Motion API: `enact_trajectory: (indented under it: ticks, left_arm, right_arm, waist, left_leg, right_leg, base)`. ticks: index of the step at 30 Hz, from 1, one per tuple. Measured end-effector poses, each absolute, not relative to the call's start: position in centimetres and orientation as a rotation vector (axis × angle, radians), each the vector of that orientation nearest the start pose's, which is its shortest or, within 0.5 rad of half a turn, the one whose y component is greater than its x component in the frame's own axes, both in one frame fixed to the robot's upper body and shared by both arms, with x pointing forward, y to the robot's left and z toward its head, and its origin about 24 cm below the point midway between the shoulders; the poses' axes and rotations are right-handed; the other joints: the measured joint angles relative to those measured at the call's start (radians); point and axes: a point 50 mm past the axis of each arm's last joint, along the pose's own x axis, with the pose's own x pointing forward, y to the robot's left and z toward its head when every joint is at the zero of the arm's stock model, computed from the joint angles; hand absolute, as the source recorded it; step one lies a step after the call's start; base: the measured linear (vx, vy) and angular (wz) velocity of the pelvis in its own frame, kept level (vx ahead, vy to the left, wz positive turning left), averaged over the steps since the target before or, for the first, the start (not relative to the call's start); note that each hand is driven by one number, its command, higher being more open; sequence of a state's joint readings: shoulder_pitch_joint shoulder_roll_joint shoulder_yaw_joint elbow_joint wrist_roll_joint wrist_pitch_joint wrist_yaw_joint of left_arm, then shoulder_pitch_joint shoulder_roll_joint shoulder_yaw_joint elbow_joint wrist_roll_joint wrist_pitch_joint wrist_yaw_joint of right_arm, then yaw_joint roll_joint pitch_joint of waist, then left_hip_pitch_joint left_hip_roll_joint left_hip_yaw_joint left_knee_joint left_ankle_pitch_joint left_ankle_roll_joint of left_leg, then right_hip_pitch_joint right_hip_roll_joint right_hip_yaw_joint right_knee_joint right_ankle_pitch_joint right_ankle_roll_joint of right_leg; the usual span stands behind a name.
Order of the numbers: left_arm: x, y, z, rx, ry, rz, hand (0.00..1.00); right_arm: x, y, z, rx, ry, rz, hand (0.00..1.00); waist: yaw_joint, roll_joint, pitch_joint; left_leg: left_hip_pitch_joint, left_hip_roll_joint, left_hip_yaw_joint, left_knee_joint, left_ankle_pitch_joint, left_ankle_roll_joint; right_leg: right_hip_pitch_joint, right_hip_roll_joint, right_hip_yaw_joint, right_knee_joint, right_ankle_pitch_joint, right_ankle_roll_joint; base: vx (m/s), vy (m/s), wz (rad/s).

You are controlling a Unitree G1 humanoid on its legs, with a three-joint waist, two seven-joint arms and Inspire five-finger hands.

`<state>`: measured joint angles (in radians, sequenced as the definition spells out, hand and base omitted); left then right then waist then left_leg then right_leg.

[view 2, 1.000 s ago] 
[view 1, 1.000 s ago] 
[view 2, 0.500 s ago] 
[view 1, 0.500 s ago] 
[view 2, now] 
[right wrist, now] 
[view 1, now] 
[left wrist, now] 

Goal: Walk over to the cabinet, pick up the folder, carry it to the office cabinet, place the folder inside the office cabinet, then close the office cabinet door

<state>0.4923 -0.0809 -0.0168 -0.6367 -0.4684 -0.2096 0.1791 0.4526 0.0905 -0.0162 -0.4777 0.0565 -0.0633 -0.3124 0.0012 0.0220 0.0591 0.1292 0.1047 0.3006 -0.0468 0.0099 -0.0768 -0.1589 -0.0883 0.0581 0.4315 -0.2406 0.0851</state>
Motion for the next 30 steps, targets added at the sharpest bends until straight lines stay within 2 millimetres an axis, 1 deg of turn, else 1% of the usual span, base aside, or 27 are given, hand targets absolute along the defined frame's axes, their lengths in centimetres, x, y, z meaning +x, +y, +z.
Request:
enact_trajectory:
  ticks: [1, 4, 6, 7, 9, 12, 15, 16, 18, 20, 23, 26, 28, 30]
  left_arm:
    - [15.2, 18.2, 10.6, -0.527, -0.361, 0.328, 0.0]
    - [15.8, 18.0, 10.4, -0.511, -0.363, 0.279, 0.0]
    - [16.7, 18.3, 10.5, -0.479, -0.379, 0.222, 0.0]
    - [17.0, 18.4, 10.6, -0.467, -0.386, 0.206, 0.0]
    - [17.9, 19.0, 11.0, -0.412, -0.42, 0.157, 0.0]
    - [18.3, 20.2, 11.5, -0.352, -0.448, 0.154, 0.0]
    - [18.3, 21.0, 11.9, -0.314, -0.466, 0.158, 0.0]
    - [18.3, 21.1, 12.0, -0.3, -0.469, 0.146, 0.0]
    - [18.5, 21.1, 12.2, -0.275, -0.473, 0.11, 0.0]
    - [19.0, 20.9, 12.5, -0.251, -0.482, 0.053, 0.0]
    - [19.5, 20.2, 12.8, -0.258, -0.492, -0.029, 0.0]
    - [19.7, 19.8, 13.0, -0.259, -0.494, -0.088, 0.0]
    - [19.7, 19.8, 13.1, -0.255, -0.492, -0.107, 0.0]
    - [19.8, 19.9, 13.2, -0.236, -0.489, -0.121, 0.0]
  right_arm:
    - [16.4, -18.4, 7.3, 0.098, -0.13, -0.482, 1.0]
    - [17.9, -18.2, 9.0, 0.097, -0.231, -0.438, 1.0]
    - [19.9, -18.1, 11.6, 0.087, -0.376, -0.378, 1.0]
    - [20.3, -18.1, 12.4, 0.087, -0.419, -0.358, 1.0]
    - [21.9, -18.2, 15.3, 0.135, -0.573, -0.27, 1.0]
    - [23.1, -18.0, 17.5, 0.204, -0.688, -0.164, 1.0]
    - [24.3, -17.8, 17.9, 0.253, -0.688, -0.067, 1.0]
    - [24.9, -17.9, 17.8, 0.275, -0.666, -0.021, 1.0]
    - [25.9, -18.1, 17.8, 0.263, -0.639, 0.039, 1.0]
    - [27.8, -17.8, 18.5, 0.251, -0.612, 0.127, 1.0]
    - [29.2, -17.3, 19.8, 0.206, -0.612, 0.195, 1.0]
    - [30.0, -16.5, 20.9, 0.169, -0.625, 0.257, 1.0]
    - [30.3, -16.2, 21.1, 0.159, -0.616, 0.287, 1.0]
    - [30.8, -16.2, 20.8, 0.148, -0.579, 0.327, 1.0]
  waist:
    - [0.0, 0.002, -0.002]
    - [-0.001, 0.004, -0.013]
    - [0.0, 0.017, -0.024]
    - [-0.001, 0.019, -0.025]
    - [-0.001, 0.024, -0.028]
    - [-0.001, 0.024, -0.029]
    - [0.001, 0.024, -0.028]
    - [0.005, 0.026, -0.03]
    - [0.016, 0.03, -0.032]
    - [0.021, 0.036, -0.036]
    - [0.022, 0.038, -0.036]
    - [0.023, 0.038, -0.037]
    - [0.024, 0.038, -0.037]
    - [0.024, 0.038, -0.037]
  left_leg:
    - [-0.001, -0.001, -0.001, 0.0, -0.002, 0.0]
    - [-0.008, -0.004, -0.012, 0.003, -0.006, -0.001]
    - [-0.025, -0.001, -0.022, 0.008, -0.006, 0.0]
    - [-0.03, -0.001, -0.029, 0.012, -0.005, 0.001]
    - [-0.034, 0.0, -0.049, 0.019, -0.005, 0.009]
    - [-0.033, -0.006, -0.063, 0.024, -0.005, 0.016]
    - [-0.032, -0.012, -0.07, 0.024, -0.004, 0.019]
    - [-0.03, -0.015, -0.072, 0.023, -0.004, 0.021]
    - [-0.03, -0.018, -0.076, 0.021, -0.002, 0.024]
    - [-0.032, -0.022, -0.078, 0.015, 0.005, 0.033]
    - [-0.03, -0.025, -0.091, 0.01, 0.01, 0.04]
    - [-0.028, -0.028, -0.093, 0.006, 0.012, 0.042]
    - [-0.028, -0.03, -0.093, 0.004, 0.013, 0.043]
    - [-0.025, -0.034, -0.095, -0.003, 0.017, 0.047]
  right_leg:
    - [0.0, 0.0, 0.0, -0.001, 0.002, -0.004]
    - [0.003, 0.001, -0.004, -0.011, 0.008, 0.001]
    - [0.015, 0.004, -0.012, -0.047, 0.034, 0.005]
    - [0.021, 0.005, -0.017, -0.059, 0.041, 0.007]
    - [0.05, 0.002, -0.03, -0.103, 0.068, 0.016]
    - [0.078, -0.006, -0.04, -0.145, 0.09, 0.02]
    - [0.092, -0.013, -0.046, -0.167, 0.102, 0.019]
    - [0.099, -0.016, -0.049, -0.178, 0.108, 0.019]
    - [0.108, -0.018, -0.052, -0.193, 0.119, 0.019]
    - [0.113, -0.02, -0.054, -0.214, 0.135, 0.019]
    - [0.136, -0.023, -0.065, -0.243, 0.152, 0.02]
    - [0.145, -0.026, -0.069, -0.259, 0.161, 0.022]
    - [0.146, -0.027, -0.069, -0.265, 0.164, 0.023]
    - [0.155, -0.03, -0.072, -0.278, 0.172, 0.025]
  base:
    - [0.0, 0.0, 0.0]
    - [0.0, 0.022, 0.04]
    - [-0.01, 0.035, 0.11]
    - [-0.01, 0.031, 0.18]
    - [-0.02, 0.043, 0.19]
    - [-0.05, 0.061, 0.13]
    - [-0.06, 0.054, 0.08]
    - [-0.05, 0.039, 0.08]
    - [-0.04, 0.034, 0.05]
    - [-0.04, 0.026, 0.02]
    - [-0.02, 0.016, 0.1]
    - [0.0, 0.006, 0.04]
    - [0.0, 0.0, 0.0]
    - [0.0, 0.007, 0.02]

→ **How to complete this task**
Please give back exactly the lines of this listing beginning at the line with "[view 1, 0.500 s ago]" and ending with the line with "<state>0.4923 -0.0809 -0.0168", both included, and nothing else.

→ **Solution**
[view 1, 0.500 s ago] 
[view 2, now] 
[right wrist, now] 
[view 1, now] 
[left wrist, now] 

Goal: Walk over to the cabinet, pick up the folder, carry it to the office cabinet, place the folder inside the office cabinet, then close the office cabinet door

<state>0.4923 -0.0809 -0.0168 -0.6367 -0.4684 -0.2096 0.1791 0.4526 0.0905 -0.0162 -0.4777 0.0565 -0.0633 -0.3124 0.0012 0.0220 0.0591 0.1292 0.1047 0.3006 -0.0468 0.0099 -0.0768 -0.1589 -0.0883 0.0581 0.4315 -0.2406 0.0851</state>

The answer to this exercise has been written out completely.